A machine learning project that analyses constructor and driver forms and other data to predict the winner of a certain Grand Prix.
Race Predictions for the 2025 F1 Season: https://medium.com/@connora.mckenzie/can-ai-predict-the-f1-2025-season-6d629e1e56a4
The aim is to predict the winner of a certain Grand Prix. This predictor will determine this using the following:
- Detect trends in performance at certain tracks to determine which constructors perform well at certain tracks
- Previous performance at each track
- Current form of constructors and drivers
- Reliability of constructors
- Driver's crash rate
Reliability is calculated using the following:
reliability = (total_entries - total_mechanical_dnfs) / total_entriesIt is important to decipher whether a car DNF was due to a mechanical failure or by a driver's fault. I excluded any DNF reasons that where not mechanical related. Reliability as a whole may not be a reliable factor for this project. For example, it is unfair to use reliability statistics from 2014 to predict races in 2024. Therefore, I calculated the reliability for the year for each constructor, calculating a more recent and relevant variable.
Driver crash rate is calculated similarly to Constructor Reliability:
crash_rate = ((total_entries - total_driver_fault_dnfs) / total_entries) / 100Again, it is important to decipher whether the DNF was a driver's fault. I did the opposite of calculating the reliability and only included DNFs that were reported as a driver's fault.

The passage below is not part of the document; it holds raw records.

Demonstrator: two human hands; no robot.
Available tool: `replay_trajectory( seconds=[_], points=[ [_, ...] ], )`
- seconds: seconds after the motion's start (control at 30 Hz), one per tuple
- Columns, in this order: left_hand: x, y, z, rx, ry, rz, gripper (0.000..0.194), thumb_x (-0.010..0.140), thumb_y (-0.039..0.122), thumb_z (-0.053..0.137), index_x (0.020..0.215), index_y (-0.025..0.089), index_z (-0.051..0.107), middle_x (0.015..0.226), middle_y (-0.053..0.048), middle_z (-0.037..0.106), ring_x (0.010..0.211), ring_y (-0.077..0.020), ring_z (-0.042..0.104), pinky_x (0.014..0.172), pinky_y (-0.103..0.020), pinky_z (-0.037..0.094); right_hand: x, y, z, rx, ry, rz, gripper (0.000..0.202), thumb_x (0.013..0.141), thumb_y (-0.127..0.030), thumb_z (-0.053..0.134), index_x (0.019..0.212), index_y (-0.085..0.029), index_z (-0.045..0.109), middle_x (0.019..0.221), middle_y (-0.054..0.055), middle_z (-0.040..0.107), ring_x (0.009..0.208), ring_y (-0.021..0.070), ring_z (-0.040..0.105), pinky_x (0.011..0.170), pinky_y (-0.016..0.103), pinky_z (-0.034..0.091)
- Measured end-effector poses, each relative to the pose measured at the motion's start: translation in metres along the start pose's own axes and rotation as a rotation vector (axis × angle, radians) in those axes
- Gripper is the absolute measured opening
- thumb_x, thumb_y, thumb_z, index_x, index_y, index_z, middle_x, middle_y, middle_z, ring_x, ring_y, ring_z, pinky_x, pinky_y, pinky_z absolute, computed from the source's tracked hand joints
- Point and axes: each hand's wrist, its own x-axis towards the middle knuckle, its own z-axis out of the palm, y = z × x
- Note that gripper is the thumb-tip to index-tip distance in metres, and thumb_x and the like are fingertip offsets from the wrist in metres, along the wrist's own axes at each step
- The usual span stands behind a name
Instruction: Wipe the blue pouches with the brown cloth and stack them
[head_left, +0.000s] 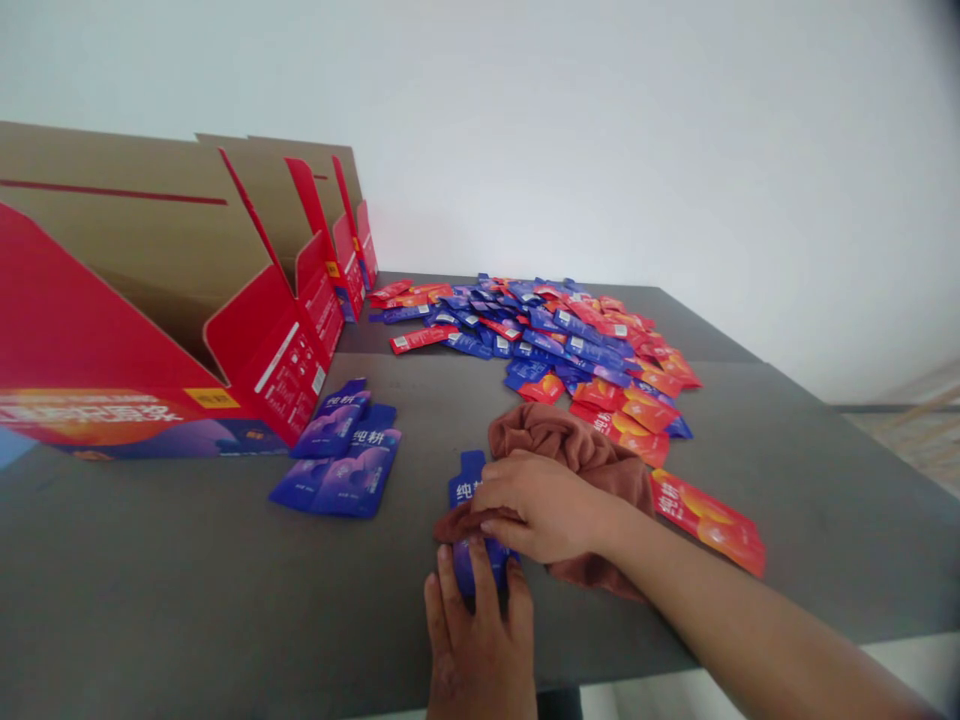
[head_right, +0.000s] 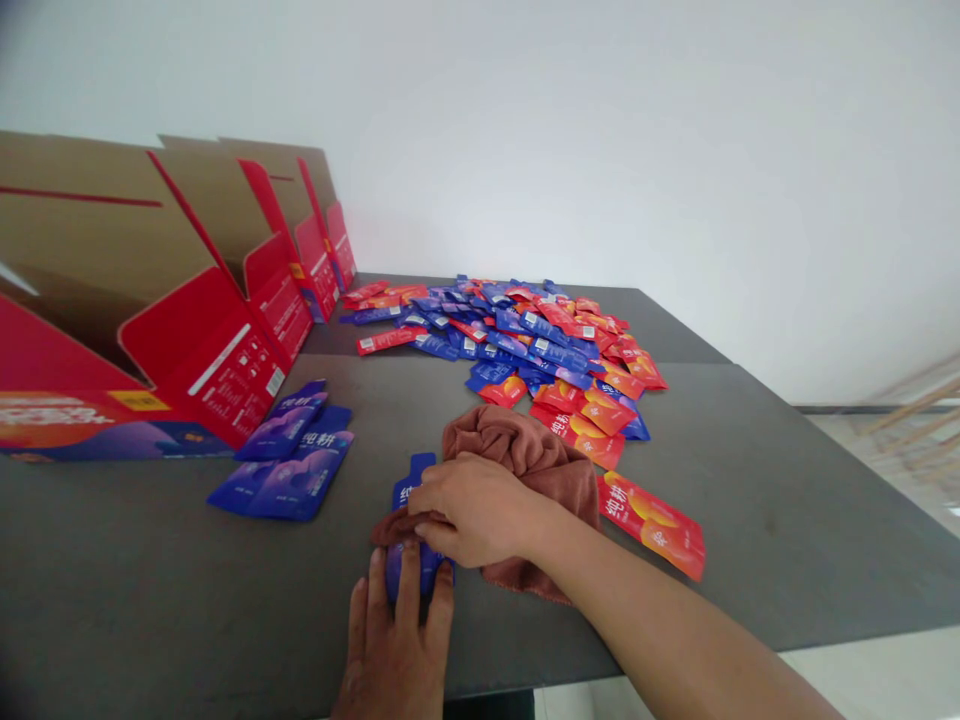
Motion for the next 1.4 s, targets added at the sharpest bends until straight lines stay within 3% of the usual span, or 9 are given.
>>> replay_trajectory(
  seconds=[0.3,0.6,1.0,1.3,1.4],
  points=[
    [0.006,0.002,-0.008,-0.053,0.007,-0.042,0.041,0.067,0.016,0.074,0.106,0.027,0.068,0.124,-0.014,0.058,0.113,-0.0447,0.052,0.088,-0.054,0.051,0.004,0.008,0.006,-0.115,0.049,0.232,0.015,0.089,-0.022,0.046,0.087,-0.017,0.061,0.084,0.003,0.060,0.077,0.0154,0.054,0.066,0.028,0.032],
    [0.004,0.001,-0.005,-0.051,-0.009,-0.028,0.043,0.069,0.010,0.070,0.109,0.027,0.066,0.125,-0.013,0.057,0.115,-0.0451,0.049,0.090,-0.056,0.049,0.000,0.002,-0.001,0.011,-0.020,-0.031,0.013,0.087,-0.024,0.050,0.087,-0.018,0.062,0.083,0.002,0.060,0.079,0.0147,0.054,0.070,0.026,0.035],
    [0.005,0.001,-0.007,-0.046,-0.014,-0.032,0.043,0.068,0.018,0.075,0.109,0.027,0.067,0.126,-0.015,0.056,0.114,-0.0440,0.051,0.089,-0.055,0.050,0.004,0.010,0.006,-0.106,0.053,0.220,0.015,0.089,-0.023,0.048,0.089,-0.017,0.061,0.084,0.003,0.061,0.077,0.0153,0.053,0.065,0.027,0.032],
    [0.005,0.003,-0.007,-0.063,0.008,-0.039,0.043,0.066,0.014,0.074,0.108,0.025,0.067,0.123,-0.015,0.059,0.113,-0.0457,0.051,0.088,-0.056,0.050,0.000,0.001,0.001,0.019,-0.010,-0.003,0.015,0.088,-0.024,0.049,0.091,-0.019,0.062,0.085,0.002,0.060,0.080,0.0154,0.054,0.071,0.027,0.034],
    [0.005,0.003,-0.008,-0.064,0.015,-0.039,0.044,0.066,0.014,0.075,0.107,0.025,0.067,0.124,-0.015,0.058,0.114,-0.0460,0.050,0.089,-0.056,0.050,0.001,0.001,0.003,0.001,0.008,0.020,0.015,0.088,-0.024,0.049,0.091,-0.019,0.062,0.084,0.002,0.060,0.079,0.0154,0.054,0.070,0.027,0.034]
  ],
)
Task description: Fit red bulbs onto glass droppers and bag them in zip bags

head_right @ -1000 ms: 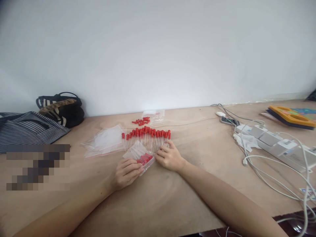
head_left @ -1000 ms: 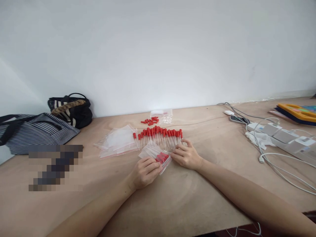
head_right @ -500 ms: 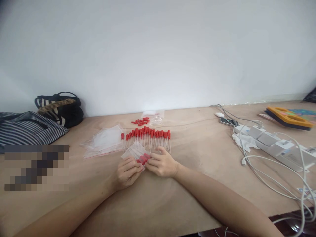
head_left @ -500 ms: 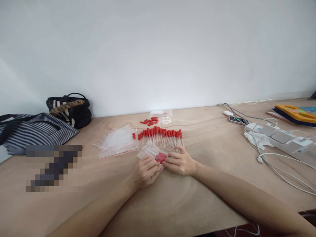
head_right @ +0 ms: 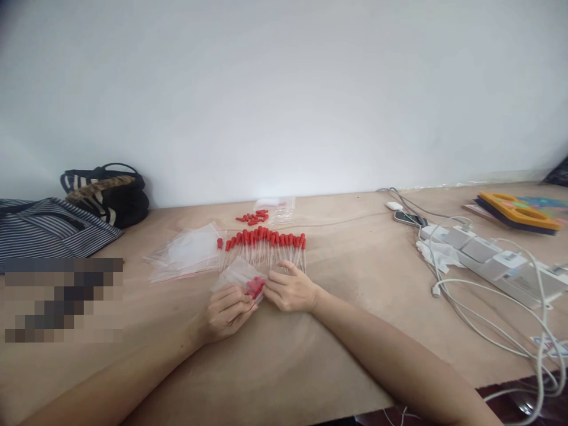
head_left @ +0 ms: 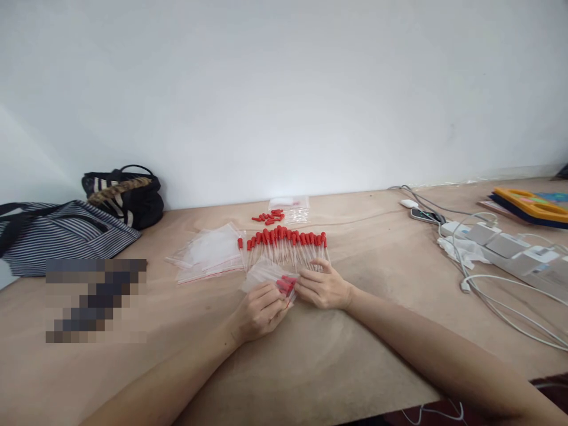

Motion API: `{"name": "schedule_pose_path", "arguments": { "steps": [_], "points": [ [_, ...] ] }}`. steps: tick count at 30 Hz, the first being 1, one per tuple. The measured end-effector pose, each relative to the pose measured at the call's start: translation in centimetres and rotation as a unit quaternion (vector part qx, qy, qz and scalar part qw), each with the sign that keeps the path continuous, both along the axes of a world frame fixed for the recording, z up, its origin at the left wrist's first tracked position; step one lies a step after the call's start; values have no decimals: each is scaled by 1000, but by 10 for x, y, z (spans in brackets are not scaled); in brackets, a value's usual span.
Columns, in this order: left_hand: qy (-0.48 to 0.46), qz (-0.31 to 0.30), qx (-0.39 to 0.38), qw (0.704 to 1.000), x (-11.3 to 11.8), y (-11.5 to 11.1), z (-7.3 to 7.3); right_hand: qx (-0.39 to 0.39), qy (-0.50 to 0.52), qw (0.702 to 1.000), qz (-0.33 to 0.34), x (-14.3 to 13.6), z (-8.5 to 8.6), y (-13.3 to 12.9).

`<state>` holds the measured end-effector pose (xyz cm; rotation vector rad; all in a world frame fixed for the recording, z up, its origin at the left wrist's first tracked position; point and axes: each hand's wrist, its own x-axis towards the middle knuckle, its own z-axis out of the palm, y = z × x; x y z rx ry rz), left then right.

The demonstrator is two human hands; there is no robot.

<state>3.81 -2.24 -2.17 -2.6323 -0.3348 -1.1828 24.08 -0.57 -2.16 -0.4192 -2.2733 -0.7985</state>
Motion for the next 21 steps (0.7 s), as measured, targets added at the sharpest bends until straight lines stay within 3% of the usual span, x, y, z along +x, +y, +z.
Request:
{"name": "schedule_pose_path", "arguments": {
  "steps": [21],
  "points": [
    [-16,6,23,1000,0,-5,7,5,9,1000,-23,11,-3,5]
  ]
}}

This only includes crashes and damage related DNFs. As with reliability, I also calculated each driver's crash rate by season for better accuracy and relevancy.
It is important to know the current form for a constructor when attempting to how they will do in the next race. To calculate the current form, the positions from the previous 6 races are taken and applied to the following points system:
- DNF = 0 points
- P20 = 1 point
- P19 = 2 points
- P18 = 3 points
- P17 = 4 points
- P16 = 5 points
- P15 = 6 points
- P14 = 7 points
- P13 = 8 points
- P12 = 9 points
- P11 = 10 points
- P10 = 11 points
- P9 = 12 points
- P8 = 13 points
- P7 = 14 points
- P6 = 15 points
- P5 = 16 points
- P4 = 17 points
- P3 = 18 points
- P2 = 19 points
- P1 = 20 points
Current form is calculated using the points system above and taken the average over the past 6 races. This provides an accurate representation of how a driver or constructor is performing coming into the next race.
Finding trends in performances between constructors and tracks will be beneficial in predicting more accurate results. For each race at each track, the constructors are scored using the points system above. They are then scored on how many positions higher or lower they finished compared to their position in the standings.
Therefore, when predicting at certain tracks, we can use this historical data to determine whether a constructor's car suits this track. The same method was also applied to the drivers to determine how suited a driver is to specific tracks.
First, I tried using a Linear Regression model. This was highly unreliable and provided very inaccurate results. Next, I implemented a Logistic Regression model. This should have been more suited to the prediction style of the project but its accuracy was as low as 30%.
It was then suggested to try a Random Forest Classifier model. This was easily integrated into the project and provided a much higher accuracy. The current accuracy is around 87-89%.
At first, I was using a Min Max Scaler to scale the data to stop one column from overpowering the others. This resulted in strange anomalies. I believe this was due to certain backmarker drivers and constructors regularly having a high track performance which made them appear stronger than they actually were. For example, RB was regularly appearing in the top 3 teams in the predictions, yet they were not a podium contending constructor.
As a result, I removed the Min Max Scaler and applied my own weightings. I found that applying a higher weighting to constructor form provided the best results.
Formula One can usually be predicted. There is usually one team that dominates and the rest of the order can sometimes be just as easily predicted. However, I have created this project at the end of 2024 season which has not been an easily predictable season. It has been rather difficult to predict which team will be fastest for each race.
Constructor form plays a large role in these predictions. Crashes and mechanical DNFs do not occur very often as of recently. Therefore, higher weightings have been applied to constructor forms and track performances based on historical data to provide the most accurate results.
I am looking forward to applying this predictive model for 2025 season. I will record real world accuracies here.